L'usage quotidien de la cigarette électronique a fortement progressé chez les lycéens français entre 2018 et 2024, passant de 2,8 % à 6,8 %, selon une étude de l'Observatoire français des drogues et des tendances addictives (OFDT) publiée ce mercredi 29 avril. Cette hausse concerne aussi bien les filles que les garçons, mais avec des disparités notables.
Des différences selon le type d'établissement
La consommation quotidienne de cigarettes électroniques augmente davantage chez les lycéens scolarisés dans les lycées professionnels que dans ceux des lycées d'enseignement général et technologique (LEGT). En 2024, 11,1 % des premiers en consomment quotidiennement, contre 5,3 % des seconds. L'écart se creuse également dans l'expérimentation : 58,7 % des lycéens professionnels ont essayé la cigarette électronique en 2024, contre 41,5 % dans les LEGT. En 2014, ces proportions étaient respectivement de 36,8 % et 34,2 %.
Les filles plus nombreuses à expérimenter
Si les lycéens fument de moins en moins de tabac depuis une quinzaine d'années, ils sont de plus en plus nombreux à expérimenter la cigarette électronique. En 2024, 46 % d'entre eux l'ont essayée, contre 35,1 % en 2014. Ce phénomène touche davantage les filles : 48,7 % d'entre elles ont expérimenté la cigarette électronique en 2024, contre 43,2 % des garçons. L'OFDT y voit un signe d'un marketing ciblant les jeunes.

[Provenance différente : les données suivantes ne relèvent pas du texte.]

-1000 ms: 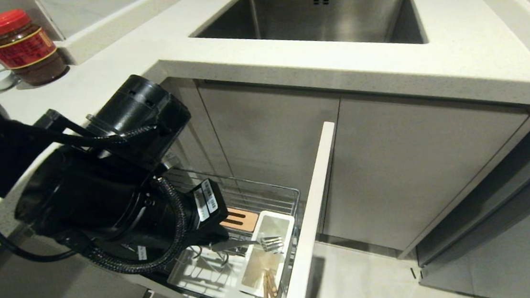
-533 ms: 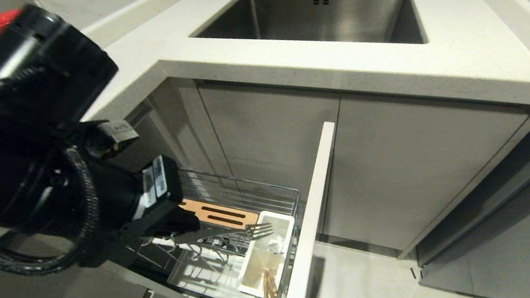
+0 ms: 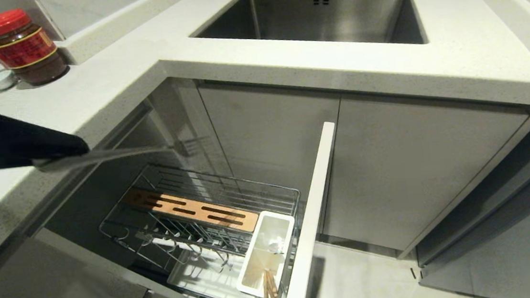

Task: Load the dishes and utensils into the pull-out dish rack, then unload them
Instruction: Take the fork out of the cupboard

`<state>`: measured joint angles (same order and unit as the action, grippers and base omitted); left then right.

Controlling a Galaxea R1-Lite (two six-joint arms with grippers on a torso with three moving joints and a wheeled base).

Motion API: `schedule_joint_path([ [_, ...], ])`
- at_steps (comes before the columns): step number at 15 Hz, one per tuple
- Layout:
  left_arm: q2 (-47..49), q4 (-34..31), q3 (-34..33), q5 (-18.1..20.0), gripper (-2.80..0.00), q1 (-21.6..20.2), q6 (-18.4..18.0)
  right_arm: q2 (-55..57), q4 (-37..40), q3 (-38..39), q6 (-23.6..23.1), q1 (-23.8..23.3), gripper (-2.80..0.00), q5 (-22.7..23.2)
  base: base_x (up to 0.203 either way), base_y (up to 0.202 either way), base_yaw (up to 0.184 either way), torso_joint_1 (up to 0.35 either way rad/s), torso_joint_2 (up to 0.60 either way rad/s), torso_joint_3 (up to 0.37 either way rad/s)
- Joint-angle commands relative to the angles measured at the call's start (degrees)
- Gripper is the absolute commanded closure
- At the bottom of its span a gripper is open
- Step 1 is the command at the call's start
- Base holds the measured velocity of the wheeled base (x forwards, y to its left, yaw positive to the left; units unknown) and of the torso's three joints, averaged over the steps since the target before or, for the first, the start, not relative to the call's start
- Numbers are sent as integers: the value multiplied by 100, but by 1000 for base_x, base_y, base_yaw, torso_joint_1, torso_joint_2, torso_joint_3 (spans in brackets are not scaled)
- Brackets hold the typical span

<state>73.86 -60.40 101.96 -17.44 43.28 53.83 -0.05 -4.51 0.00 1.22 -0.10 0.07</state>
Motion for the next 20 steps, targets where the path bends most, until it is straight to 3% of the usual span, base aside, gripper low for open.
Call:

Le rôle des puffs et l'évolution des usages
Les puffs, ces cigarettes électroniques jetables interdites à la vente en février 2025, ont joué un rôle important dans cette progression. Selon l'OFDT, 85,5 % des lycéens ayant expérimenté la cigarette électronique ont essayé les puffs. Par ailleurs, la cigarette électronique est de plus en plus utilisée seule, sans consommation de tabac associée. En 2018, 0,8 % des lycéens vapotaient sans fumer, contre 4 % en 2024. À l'inverse, la consommation quotidienne de tabac seul a chuté, passant de 15,5 % en 2018 à 2,9 % en 2024.